Entendant cela le crépuscule se mit à sourire et la seconde ombre à se cacher derrière les recoins sombres de la première.
« Alors comme ça, il reste une part d’ombre à affranchir, que dis-je, une ombre entière, un abcès, une verrue rampante et ratatinée, sors de là misérable que tu es, pourquoi restes-tu cramponnée à moi, étriquée comme une feuille entre deux pages, t’es-tu perdue dis, ne sais-tu pas où aller à présent ? Vois-tu je n’ai plus besoin de toi, je suis libéré de tes soucis d’ombre, de tes besoins d’ombre car regarde et contemple ma nouvelle ombre, mon nouveau détachement, ses traits sont plus nets, son aspect plus profond, ma nouvelle ombre aspire à remplir les abîmes et son œuvre a déjà commencé et toi, tu n’es plus le reflet que d’un vent fané, tu n’as plus de raison d’être, à part si je ne me trompe, pour m’apprendre une dernière chose car personne n’a besoin de deux ombres. Alors parle je t’écoute une dernière fois, mais ne t’avises pas de me tenter ou je te tuerai. »
Alors l’ombre gémit et se blottit au pied de celui qui fut jadis son maître, et dans la noirceur de son spectre, deux yeux larmoyants apparurent.
« Amant, ami et compagnon tu as été, dit l’ombre, je n’ai rien d’autre pour ma défense que de te rappeler ce que nous avons vécu… »
« Tu étais nourrie par mes pensées anciennes », dis-je en lui coupant la parole.
« Alors si tu as pitié pour ton ancien toi, aie pitié de moi, ombre de cet ancien toi. »
« Justement, tu trouveras un meilleur destin dans ce gouffre que tu vois là-bas, plutôt que de me suivre car nous n’avons plus les mêmes idées, vois comme tu t’accroches même à ce que tu n’aimes plus, tu es répugnante en cela, tu préfères souffrir plutôt que de te retrouver seule, tu refuses une quelconque transformation et te plais dans tes vices et vertus fétides.
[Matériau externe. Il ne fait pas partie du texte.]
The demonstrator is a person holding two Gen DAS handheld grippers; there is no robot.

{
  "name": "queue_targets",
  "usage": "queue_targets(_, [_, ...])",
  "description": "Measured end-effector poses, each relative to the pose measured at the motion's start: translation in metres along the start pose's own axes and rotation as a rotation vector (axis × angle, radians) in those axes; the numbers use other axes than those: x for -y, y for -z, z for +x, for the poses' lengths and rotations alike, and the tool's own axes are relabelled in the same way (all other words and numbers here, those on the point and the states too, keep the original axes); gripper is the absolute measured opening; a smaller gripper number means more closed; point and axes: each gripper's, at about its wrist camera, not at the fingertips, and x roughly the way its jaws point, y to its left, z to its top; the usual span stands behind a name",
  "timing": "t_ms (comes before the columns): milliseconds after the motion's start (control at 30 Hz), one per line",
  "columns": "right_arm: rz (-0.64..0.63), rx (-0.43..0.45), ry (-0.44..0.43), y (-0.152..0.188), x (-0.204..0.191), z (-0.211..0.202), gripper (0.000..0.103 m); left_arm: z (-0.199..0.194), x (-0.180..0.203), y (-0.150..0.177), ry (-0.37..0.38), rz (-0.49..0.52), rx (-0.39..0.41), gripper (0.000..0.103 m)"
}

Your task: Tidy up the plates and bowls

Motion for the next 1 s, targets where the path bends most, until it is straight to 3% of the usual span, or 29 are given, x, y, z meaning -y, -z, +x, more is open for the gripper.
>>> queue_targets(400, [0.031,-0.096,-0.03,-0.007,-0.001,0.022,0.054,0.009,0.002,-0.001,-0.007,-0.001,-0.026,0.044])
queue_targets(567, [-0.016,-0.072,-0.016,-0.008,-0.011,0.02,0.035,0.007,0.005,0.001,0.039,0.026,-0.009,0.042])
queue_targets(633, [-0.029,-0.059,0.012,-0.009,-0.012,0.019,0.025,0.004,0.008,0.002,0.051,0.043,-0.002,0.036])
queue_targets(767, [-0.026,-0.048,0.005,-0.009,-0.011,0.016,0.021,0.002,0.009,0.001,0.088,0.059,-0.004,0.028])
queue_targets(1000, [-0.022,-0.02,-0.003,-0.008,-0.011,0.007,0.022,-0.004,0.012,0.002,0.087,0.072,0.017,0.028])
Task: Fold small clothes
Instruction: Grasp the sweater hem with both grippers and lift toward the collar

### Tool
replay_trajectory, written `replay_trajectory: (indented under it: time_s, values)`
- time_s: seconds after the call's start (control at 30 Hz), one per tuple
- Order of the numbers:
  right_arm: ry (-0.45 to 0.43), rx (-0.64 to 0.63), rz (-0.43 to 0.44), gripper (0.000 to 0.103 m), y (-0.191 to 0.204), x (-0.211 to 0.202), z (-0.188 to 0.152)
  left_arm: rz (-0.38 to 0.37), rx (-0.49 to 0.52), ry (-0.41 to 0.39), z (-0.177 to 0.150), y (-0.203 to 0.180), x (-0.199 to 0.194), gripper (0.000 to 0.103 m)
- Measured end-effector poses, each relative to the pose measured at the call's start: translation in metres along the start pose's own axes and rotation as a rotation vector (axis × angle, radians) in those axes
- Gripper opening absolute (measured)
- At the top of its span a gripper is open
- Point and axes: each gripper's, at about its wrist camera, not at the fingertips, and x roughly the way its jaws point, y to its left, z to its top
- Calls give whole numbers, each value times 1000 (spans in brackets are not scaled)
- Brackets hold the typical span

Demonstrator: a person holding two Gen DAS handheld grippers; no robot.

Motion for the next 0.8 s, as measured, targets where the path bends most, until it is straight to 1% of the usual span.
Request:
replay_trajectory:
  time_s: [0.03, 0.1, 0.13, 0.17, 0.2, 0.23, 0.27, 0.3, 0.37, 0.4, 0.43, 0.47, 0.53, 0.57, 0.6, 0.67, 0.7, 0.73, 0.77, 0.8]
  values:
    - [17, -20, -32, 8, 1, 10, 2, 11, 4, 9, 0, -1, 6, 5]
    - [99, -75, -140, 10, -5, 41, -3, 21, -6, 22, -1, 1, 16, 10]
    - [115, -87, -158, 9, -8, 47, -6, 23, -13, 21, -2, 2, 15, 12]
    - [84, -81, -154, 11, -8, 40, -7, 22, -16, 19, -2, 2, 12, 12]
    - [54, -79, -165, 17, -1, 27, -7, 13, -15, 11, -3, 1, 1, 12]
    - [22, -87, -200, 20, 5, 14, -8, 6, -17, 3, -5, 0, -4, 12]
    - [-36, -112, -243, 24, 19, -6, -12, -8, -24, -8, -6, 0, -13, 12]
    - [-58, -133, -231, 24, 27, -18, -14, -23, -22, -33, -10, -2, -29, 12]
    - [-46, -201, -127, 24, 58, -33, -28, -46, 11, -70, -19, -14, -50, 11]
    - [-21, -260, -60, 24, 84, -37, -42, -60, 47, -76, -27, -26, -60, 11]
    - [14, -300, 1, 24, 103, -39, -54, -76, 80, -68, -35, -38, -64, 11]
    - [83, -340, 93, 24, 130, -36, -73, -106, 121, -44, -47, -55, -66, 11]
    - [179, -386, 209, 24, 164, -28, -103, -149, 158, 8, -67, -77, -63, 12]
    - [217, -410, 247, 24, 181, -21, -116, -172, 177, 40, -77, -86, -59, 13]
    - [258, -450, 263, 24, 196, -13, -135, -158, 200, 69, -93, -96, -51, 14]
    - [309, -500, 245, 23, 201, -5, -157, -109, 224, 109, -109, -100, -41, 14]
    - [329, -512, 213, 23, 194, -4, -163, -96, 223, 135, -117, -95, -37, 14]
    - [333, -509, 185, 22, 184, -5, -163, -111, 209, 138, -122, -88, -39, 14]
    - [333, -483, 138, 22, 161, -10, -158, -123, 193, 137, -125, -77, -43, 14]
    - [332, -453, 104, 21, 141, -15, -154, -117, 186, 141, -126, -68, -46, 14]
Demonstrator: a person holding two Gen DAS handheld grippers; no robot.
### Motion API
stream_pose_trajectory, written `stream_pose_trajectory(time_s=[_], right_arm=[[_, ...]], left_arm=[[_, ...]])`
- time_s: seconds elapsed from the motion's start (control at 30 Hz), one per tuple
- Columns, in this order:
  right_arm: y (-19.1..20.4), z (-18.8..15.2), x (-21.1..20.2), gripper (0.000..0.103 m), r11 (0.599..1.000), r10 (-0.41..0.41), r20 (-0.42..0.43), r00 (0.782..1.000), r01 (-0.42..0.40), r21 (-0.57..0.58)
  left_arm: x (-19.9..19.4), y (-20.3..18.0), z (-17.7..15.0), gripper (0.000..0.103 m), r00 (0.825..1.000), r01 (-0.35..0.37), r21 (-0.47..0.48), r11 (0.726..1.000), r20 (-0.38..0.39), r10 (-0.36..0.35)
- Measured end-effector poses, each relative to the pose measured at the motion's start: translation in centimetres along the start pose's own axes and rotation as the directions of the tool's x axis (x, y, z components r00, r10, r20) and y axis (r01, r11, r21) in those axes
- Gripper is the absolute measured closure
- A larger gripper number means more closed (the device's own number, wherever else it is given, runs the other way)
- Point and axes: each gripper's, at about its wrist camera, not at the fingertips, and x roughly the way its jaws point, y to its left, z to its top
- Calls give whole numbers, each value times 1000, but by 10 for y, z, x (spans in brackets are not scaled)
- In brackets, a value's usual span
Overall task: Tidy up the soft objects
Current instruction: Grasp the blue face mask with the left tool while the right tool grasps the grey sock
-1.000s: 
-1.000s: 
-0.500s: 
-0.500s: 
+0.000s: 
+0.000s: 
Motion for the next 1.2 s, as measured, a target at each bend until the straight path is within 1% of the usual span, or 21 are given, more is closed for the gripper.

Loin de moi vomisseuse d’enfantillage, trouves-toi quelqu’un de ta taille, de ton niveau et cherches justement dans ce gouffre-ci, car c’est dans ce genre de précipice obscur, qu’aiment à se mortifier ceux de ton espèce et il se pourrait bien que quelques uns y cherchent leur ombre. »

Et voila que l’on me dit plus tard : « Votre ombre est comme votre double, plus claire encore pendant la nuit. Elle se dessine selon vos aspirations et pensées profondes. Un guide, votre guide ne serait-elle pas devenue ? »
« Vieillard comme vous voyez bien même dans le grand brouhaha de cette taverne lugubre mais sortons plutôt, j’ai à vous montrer. »
Les deux hommes sortirent dans la nuit sans lune et le vieillard put contempler que ce n’était pas l’homme qui parlait mais l’ombre, que ce n’était pas l’homme qui marchait devant mais l’ombre. Il comprit qu’il avait affaire à celui qui suit son ombre comme une ombre, mieux qu’une ombre. Son ombre était devenue le meilleur reflet de lui-même, et l’ombre savait déjà tout de ce que l’homme lui enseignait.
« Voulez-vous savoir pourquoi vieil homme, voulez-vous connaître le secret ? Regardez cette ombre et apprenez que c’est une ombre de Lumière, elle est autonome et j'ai autant confiance en elle qu'en moi-même. »
C'est ainsi que l’ombre causa, car en vérité, quand l'ombre de Lumière parle, l'homme se tait, non parce qu’il ne veuille pas prendre la parole mais parce qu’il ne peut qu’écouter.